**What you should do**. Give back an exact copy of the lines below, from the first through the line with "M 101 39 L 33 100 L 96 81 Z"; please stop there.

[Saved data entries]
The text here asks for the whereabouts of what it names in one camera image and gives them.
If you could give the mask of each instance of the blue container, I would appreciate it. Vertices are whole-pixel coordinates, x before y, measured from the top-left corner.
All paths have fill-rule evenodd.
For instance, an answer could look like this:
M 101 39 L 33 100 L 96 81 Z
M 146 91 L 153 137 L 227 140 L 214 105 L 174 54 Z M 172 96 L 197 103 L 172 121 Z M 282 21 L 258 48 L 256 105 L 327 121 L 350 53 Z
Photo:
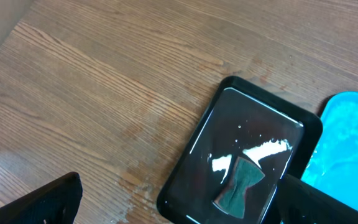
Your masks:
M 321 120 L 323 135 L 302 181 L 358 210 L 358 93 L 332 97 Z

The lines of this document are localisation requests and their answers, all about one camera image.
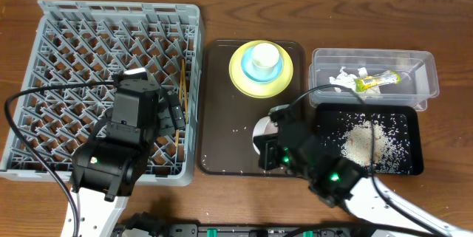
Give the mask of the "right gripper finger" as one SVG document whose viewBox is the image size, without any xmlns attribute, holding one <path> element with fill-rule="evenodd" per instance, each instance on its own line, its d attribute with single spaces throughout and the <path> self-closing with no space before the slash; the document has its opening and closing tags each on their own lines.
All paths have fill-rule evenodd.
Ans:
<svg viewBox="0 0 473 237">
<path fill-rule="evenodd" d="M 262 135 L 257 137 L 259 150 L 259 167 L 264 171 L 278 168 L 282 163 L 282 149 L 276 135 Z"/>
<path fill-rule="evenodd" d="M 296 119 L 289 104 L 271 108 L 268 116 L 273 123 L 290 123 Z"/>
</svg>

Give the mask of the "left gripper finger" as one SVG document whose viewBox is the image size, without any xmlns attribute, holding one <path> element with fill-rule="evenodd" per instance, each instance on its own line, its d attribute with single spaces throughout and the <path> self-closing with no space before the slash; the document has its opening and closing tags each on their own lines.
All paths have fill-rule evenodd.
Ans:
<svg viewBox="0 0 473 237">
<path fill-rule="evenodd" d="M 169 111 L 169 105 L 165 100 L 158 103 L 157 119 L 159 123 L 159 137 L 171 135 L 174 133 L 174 124 Z"/>
<path fill-rule="evenodd" d="M 174 128 L 176 130 L 183 130 L 186 127 L 186 118 L 177 94 L 169 95 L 169 111 Z"/>
</svg>

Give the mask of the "white bowl with food residue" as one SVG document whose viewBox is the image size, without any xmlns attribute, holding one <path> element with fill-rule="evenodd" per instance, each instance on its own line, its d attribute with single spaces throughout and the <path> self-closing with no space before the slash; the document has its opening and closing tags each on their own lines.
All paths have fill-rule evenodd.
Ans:
<svg viewBox="0 0 473 237">
<path fill-rule="evenodd" d="M 254 126 L 252 138 L 267 134 L 275 134 L 277 131 L 278 126 L 270 119 L 270 117 L 263 117 Z"/>
</svg>

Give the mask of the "white cup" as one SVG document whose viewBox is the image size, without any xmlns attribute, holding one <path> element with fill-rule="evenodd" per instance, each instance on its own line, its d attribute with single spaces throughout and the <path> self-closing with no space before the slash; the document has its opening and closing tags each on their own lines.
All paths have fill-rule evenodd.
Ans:
<svg viewBox="0 0 473 237">
<path fill-rule="evenodd" d="M 269 43 L 257 44 L 251 53 L 251 61 L 256 70 L 271 72 L 279 61 L 279 51 Z"/>
</svg>

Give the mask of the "wooden chopstick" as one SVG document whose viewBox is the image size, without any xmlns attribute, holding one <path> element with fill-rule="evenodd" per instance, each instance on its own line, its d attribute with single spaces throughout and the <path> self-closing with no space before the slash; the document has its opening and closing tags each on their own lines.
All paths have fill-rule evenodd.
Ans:
<svg viewBox="0 0 473 237">
<path fill-rule="evenodd" d="M 185 113 L 186 113 L 186 123 L 188 123 L 188 91 L 187 91 L 187 81 L 186 81 L 186 74 L 185 74 L 185 80 L 184 80 L 184 87 L 183 87 L 183 97 L 184 97 L 184 108 L 185 108 Z"/>
<path fill-rule="evenodd" d="M 179 101 L 180 101 L 180 104 L 182 105 L 182 99 L 183 99 L 183 87 L 184 87 L 184 80 L 185 80 L 185 74 L 186 74 L 186 71 L 185 71 L 185 60 L 184 59 L 181 59 L 181 69 L 180 69 L 180 86 L 179 86 L 179 90 L 178 90 L 178 97 L 179 97 Z M 175 142 L 174 142 L 174 145 L 175 145 L 175 148 L 178 149 L 179 147 L 179 138 L 180 138 L 180 130 L 176 130 L 175 132 Z"/>
</svg>

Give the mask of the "white tissue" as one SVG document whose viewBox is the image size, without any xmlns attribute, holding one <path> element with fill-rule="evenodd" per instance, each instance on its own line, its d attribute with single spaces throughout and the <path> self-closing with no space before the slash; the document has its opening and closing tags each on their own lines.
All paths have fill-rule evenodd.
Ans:
<svg viewBox="0 0 473 237">
<path fill-rule="evenodd" d="M 357 92 L 362 95 L 380 95 L 381 94 L 381 90 L 379 89 L 378 86 L 374 86 L 362 92 L 356 89 L 355 79 L 366 78 L 368 76 L 367 69 L 365 67 L 361 67 L 360 69 L 358 69 L 358 75 L 349 74 L 345 72 L 344 69 L 345 69 L 345 66 L 340 68 L 339 74 L 336 77 L 330 76 L 329 83 L 343 86 L 346 88 L 350 88 L 354 92 Z"/>
</svg>

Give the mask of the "green yellow snack wrapper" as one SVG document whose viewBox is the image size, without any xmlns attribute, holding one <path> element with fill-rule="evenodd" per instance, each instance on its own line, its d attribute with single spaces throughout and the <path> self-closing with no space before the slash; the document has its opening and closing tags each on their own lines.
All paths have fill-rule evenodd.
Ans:
<svg viewBox="0 0 473 237">
<path fill-rule="evenodd" d="M 355 90 L 357 92 L 365 92 L 375 86 L 384 86 L 389 84 L 397 84 L 401 82 L 401 76 L 392 70 L 387 70 L 381 74 L 366 76 L 365 78 L 357 78 L 354 80 Z"/>
</svg>

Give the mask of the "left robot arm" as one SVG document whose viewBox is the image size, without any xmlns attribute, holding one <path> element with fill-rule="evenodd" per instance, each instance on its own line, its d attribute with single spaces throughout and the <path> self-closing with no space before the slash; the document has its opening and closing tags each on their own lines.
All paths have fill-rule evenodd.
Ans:
<svg viewBox="0 0 473 237">
<path fill-rule="evenodd" d="M 63 236 L 110 236 L 136 181 L 144 174 L 158 137 L 183 130 L 186 117 L 143 68 L 113 75 L 112 107 L 94 125 L 72 156 L 73 202 Z"/>
</svg>

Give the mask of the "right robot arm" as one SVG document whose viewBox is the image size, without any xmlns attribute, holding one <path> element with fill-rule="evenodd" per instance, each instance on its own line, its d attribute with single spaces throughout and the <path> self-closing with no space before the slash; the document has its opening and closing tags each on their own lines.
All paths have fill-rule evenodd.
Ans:
<svg viewBox="0 0 473 237">
<path fill-rule="evenodd" d="M 253 129 L 259 167 L 284 166 L 304 179 L 329 207 L 340 207 L 385 231 L 418 236 L 471 236 L 413 205 L 383 184 L 371 170 L 323 148 L 306 122 L 297 120 L 287 105 L 271 109 Z"/>
</svg>

**Solution for this exercise**.
The text here asks for the whereabouts of what it names in one camera image and gives them.
If you could give the mask of each instance of the blue container, I would appreciate it. Vertices are whole-pixel coordinates, x before y, measured from the top-left corner.
All paths have fill-rule evenodd.
For instance, an answer could look like this:
M 101 39 L 33 100 L 96 81 Z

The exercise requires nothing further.